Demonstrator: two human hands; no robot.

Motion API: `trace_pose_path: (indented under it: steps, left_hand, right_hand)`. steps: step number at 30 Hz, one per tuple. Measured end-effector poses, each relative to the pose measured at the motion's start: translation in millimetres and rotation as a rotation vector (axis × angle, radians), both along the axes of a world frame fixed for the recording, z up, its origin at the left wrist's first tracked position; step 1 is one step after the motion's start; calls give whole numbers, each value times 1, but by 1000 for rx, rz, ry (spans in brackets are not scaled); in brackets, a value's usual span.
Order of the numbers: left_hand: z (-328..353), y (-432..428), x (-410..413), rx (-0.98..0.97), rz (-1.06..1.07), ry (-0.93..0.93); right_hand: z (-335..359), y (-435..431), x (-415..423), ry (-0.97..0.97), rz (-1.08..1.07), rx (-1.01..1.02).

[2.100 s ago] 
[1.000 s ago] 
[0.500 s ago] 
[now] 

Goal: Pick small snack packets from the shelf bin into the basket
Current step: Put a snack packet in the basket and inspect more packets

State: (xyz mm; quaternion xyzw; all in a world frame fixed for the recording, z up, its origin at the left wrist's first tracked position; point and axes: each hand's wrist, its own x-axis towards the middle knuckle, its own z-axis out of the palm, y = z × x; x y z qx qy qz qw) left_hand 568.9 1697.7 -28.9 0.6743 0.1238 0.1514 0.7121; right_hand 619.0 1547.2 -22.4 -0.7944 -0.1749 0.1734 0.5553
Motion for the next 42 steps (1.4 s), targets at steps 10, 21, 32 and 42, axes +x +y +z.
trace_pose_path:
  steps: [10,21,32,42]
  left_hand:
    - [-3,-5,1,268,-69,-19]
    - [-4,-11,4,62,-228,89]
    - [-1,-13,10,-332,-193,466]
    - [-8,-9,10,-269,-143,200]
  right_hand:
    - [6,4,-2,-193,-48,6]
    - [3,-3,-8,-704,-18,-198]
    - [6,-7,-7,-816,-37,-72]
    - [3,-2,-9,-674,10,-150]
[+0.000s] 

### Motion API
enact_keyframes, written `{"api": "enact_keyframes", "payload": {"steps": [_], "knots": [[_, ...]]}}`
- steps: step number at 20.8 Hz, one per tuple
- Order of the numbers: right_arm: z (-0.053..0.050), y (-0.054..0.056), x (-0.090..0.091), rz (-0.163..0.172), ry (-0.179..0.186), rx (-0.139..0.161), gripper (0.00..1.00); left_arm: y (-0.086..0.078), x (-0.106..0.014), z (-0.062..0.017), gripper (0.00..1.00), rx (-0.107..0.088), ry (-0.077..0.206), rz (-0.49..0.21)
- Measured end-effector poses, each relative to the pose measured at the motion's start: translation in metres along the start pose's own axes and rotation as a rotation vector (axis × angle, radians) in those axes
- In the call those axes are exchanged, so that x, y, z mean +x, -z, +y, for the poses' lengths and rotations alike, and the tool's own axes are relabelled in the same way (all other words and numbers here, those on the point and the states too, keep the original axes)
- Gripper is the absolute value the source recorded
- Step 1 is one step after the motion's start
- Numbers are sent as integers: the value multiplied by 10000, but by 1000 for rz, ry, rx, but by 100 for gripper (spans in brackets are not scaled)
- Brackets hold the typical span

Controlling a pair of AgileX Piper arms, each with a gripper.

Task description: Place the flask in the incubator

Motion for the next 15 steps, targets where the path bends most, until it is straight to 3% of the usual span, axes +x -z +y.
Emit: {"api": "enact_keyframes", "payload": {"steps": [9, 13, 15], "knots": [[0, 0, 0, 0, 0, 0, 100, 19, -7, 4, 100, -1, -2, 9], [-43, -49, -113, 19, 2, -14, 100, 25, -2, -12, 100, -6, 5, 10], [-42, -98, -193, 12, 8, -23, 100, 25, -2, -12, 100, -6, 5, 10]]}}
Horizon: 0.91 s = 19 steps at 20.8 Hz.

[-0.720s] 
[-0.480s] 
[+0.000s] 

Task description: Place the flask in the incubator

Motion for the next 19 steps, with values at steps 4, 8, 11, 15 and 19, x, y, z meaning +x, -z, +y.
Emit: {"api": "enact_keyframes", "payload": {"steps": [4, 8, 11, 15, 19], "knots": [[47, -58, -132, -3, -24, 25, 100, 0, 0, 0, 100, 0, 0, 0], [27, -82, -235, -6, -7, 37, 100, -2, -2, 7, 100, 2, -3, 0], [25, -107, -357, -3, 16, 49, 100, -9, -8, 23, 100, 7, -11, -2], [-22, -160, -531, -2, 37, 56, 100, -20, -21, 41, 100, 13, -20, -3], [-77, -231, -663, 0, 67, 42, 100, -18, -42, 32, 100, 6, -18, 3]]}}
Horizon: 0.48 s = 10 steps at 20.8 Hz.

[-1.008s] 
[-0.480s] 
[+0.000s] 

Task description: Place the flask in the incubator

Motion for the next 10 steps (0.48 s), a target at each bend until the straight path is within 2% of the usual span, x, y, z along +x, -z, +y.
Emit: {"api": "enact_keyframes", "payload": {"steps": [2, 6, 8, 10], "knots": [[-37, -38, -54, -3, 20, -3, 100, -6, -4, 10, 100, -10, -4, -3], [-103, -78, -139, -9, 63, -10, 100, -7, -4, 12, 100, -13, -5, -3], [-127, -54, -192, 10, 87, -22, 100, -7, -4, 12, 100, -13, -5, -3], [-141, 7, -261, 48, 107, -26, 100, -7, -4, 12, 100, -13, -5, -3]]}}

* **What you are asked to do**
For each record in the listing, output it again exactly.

* **Result**
Demonstrator: two human hands; no robot.

Motion API: `trace_pose_path: (indented under it: steps, left_hand, right_hand)`. steps: step number at 30 Hz, one per tuple. Measured end-effector poses, each relative to the pose measured at the motion's start: translation in millimetres and rotation as a rotation vector (axis × angle, radians), both along the axes of a world frame fixed for the recording, z up, its origin at the left wrist's first tracked position; step 1 is one step after the motion's start; calls give whole numbers, each value times 1, but by 1000 for rx, rz, ry (spans in brackets are not scaled); in brackets, a value's usual span.
Order of the numbers: left_hand: z (-328..353), y (-432..428), x (-410..413), rx (-0.98..0.97), rz (-1.06..1.07), ry (-0.93..0.93); right_hand: z (-335..359), y (-435..431), x (-415..423), ry (-0.97..0.97), rz (-1.08..1.07), rx (-1.01..1.02).

[2.100 s ago] 
[1.000 s ago] 
[0.500 s ago] 
[now] 

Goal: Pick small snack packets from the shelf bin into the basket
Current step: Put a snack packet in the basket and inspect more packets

State: (xyz mm; quaternion xyzw; all in a world frame fixed for the recording, z up, its origin at the left wrist's first tracked position; point and axes: each hand's wrist, its own x-axis towards the middle knuckle, its own z-axis out of the palm, y = z × x; x y z qx qy qz qw) left_hand 568.9 1697.7 -28.9 0.6743 0.1238 0.1514 0.7121; right_hand 619.0 1547.2 -22.4 -0.7944 -0.1749 0.1734 0.5553
Motion for the next 42 steps (1.4 s), targets at steps 10, 21, 32 and 42, axes +x +y +z.
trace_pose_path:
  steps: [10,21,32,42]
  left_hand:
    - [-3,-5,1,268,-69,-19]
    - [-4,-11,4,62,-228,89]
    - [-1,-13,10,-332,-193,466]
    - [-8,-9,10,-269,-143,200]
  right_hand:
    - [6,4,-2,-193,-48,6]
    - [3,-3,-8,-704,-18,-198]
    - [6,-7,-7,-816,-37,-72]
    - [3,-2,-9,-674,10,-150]
[+0.000s] 

### Motion API
enact_keyframes, written `{"api": "enact_keyframes", "payload": {"steps": [_], "knots": [[_, ...]]}}`
- steps: step number at 20.8 Hz, one per tuple
- Order of the numbers: right_arm: z (-0.053..0.050), y (-0.054..0.056), x (-0.090..0.091), rz (-0.163..0.172), ry (-0.179..0.186), rx (-0.139..0.161), gripper (0.00..1.00); left_arm: y (-0.086..0.078), x (-0.106..0.014), z (-0.062..0.017), gripper (0.00..1.00), rx (-0.107..0.088), ry (-0.077..0.206), rz (-0.49..0.21)
- Measured end-effector poses, each relative to the pose measured at the motion's start: translation in metres along the start pose's own axes and rotation as a rotation vector (axis × angle, radians) in those axes
- In the call those axes are exchanged, so that x, y, z mean +x, -z, +y, for the poses' lengths and rotations alike, and the tool's own axes are relabelled in the same way (all other words and numbers here, those on the point and the states too, keep the original axes)
- Gripper is the absolute value the source recorded
- Step 1 is one step after the motion's start
- Numbers are sent as integers: the value multiplied by 10000, but by 1000 for rz, ry, rx, but by 100 for gripper (spans in brackets are not scaled)
- Brackets hold the typical span

Controlling a pair of AgileX Piper arms, each with a gripper.

Task description: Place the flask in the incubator

Motion for the next 15 steps, targets where the path bends most, until it is straight to 3% of the usual span, axes +x -z +y.
Emit: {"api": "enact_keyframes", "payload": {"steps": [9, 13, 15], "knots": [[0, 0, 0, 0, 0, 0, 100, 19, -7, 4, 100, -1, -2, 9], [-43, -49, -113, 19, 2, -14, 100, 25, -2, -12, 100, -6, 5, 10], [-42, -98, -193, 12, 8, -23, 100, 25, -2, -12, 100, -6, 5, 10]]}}
Horizon: 0.91 s = 19 steps at 20.8 Hz.

[-0.720s] 
[-0.480s] 
[+0.000s] 

Task description: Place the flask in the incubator

Motion for the next 19 steps, with values at steps 4, 8, 11, 15 and 19, x, y, z meaning +x, -z, +y.
Emit: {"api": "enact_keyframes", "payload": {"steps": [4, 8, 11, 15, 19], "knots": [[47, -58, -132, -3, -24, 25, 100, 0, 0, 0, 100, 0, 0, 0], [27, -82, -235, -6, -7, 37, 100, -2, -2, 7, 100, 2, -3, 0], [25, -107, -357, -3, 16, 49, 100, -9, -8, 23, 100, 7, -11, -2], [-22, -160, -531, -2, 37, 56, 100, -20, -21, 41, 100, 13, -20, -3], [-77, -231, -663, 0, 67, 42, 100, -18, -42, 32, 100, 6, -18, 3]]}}
Horizon: 0.48 s = 10 steps at 20.8 Hz.

[-1.008s] 
[-0.480s] 
[+0.000s] 

Task description: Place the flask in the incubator

Motion for the next 10 steps (0.48 s), a target at each bend until the straight path is within 2% of the usual span, x, y, z along +x, -z, +y.
Emit: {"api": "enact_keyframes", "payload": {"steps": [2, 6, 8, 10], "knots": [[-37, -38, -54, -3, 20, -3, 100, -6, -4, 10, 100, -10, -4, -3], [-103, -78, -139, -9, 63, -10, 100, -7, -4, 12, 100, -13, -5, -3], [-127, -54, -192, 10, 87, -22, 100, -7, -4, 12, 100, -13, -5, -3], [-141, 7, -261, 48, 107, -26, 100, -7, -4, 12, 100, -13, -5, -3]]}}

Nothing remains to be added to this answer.